*** Opening of Recorded data ***

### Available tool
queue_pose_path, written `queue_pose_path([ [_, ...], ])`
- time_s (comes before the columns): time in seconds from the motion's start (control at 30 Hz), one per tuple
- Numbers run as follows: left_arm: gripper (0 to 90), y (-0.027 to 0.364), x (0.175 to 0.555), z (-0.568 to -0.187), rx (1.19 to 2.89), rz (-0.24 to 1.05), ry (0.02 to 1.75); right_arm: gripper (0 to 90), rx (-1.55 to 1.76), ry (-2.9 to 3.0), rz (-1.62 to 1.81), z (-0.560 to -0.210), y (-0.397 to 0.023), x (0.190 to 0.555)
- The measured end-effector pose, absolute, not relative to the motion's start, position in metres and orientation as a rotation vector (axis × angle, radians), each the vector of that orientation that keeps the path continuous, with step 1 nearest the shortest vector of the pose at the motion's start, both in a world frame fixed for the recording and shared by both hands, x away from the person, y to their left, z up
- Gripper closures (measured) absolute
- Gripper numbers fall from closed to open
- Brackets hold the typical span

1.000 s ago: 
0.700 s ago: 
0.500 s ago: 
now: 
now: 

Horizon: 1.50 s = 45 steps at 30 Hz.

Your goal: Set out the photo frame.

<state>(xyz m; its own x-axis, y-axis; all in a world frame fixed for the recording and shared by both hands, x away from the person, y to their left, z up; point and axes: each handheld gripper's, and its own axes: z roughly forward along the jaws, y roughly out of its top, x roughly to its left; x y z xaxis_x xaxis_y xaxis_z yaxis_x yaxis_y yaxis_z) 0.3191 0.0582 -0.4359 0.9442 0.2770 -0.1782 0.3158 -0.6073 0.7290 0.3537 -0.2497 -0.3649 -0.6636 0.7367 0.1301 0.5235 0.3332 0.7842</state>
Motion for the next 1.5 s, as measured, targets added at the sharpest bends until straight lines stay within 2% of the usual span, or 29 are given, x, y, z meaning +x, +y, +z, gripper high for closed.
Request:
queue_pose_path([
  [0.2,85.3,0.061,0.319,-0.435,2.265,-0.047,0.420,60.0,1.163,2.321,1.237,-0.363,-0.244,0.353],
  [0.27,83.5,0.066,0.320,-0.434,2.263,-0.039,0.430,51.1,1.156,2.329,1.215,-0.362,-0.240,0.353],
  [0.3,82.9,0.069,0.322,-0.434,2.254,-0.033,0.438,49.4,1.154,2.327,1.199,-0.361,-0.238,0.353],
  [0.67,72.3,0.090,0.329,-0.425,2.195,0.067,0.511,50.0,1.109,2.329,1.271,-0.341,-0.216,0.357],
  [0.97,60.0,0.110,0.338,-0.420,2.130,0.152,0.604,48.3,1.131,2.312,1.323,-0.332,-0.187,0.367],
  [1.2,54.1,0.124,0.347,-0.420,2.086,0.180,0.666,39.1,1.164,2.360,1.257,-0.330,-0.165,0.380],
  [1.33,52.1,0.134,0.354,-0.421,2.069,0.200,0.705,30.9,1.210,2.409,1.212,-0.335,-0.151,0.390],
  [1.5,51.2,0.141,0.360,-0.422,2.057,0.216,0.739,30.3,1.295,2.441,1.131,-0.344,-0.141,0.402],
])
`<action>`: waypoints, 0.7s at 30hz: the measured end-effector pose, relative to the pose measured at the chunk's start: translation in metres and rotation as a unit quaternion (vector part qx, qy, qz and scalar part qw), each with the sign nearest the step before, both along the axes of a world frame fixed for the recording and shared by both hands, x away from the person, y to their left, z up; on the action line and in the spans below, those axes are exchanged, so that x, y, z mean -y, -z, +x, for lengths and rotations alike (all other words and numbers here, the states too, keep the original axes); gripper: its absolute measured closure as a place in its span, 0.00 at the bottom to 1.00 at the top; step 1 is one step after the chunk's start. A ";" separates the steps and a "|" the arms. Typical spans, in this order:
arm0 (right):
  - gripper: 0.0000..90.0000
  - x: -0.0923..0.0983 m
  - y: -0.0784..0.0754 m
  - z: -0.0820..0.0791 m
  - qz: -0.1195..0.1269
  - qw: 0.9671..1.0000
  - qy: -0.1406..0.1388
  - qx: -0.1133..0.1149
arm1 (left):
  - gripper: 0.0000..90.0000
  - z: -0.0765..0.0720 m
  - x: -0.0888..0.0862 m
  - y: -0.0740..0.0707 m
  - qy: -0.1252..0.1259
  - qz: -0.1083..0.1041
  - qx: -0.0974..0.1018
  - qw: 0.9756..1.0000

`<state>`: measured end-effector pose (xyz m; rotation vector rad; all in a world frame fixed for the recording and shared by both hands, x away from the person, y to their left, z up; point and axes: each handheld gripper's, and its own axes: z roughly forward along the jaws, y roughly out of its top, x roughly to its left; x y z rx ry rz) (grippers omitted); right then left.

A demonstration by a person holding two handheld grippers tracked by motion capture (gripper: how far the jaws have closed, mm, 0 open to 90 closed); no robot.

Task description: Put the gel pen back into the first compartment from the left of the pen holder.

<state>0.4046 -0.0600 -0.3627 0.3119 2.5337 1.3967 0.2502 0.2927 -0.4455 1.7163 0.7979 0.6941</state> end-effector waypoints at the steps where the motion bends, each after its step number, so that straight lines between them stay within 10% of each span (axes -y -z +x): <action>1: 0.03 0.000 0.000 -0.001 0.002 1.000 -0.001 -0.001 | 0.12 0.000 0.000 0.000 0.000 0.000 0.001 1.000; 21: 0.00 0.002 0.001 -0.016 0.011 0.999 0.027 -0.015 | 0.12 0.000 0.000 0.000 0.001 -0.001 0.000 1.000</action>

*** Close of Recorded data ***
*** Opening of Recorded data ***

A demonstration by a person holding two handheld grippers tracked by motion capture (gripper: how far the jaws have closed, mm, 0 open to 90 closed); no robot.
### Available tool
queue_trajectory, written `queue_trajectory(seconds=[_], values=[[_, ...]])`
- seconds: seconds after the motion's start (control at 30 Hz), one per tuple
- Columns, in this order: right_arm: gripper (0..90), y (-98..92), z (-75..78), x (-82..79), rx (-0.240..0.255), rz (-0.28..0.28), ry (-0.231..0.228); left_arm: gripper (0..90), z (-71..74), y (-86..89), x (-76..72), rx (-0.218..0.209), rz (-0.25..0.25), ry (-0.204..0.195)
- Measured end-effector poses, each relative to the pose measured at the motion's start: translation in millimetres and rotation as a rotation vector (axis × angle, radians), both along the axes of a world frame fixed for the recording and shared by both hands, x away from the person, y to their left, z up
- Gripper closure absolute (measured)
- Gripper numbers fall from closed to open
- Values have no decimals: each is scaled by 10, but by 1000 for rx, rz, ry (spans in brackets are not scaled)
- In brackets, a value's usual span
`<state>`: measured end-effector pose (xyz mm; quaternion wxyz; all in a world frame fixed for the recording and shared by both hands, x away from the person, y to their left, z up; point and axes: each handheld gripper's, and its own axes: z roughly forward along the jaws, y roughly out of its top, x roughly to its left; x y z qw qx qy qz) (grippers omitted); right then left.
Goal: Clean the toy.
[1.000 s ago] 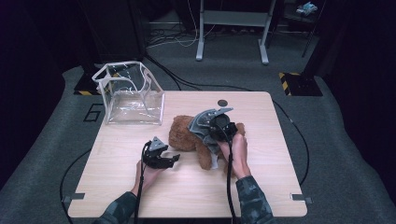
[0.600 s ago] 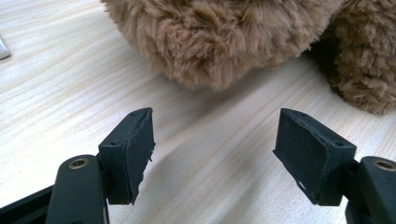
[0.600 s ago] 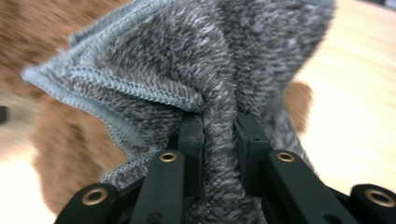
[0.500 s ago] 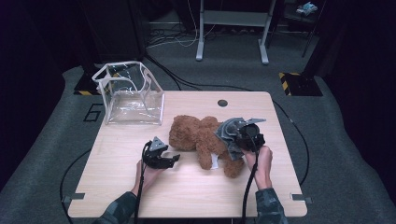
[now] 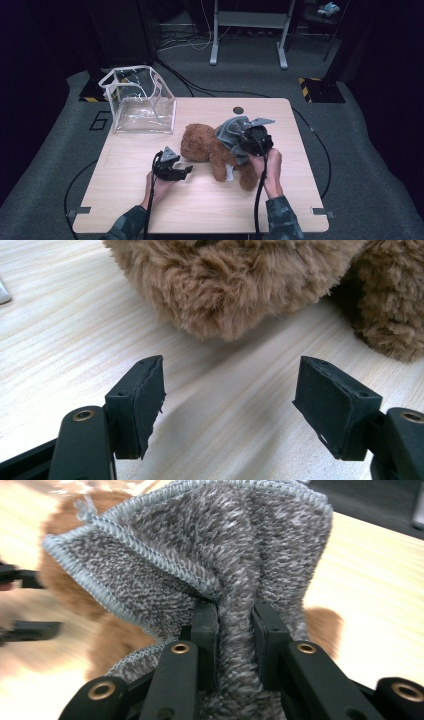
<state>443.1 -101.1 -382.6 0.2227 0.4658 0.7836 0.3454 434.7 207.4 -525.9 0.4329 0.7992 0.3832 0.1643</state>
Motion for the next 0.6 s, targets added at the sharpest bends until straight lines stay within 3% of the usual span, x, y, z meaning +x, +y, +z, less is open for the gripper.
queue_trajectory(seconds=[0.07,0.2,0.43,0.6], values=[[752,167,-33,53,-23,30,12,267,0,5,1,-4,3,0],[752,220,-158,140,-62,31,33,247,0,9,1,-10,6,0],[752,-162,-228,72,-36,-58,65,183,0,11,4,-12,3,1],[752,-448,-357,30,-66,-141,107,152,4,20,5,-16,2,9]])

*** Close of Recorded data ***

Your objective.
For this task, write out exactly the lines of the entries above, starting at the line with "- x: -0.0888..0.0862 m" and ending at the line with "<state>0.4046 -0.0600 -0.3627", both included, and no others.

Completed task.
  - x: -0.0888..0.0862 m
  - y: -0.0740..0.0707 m
  - qy: -0.1252..0.1259
  - qz: -0.1083..0.1041
  - qx: -0.0974..0.1018
  - qw: 0.9756..1.0000

`<state>`: measured end-effector pose (xyz m; rotation vector rad; all in a world frame fixed for the recording and shared by both hands, x away from the person, y to their left, z up; point and axes: each handheld gripper's, and its own axes: z roughly forward along the jaws, y roughly out of its top, x roughly to its left; x y z rx ry rz) (grippers omitted); right then left.

A demonstration by a person holding two handheld grippers tracked by motion capture (gripper: how far the jaws have closed, mm, 0 open to 90 closed); no robot.

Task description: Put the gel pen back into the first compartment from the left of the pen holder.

<state>0.4046 -0.0600 -0.3627 0.3119 2.5337 1.3967 0.2502 0.2927 -0.4455 1.7163 0.7979 0.6941</state> end-effector waypoints at the steps where the motion bends, each after its step number, so that straight lines between them stay within 10% of each span (axes -y -z +x): <action>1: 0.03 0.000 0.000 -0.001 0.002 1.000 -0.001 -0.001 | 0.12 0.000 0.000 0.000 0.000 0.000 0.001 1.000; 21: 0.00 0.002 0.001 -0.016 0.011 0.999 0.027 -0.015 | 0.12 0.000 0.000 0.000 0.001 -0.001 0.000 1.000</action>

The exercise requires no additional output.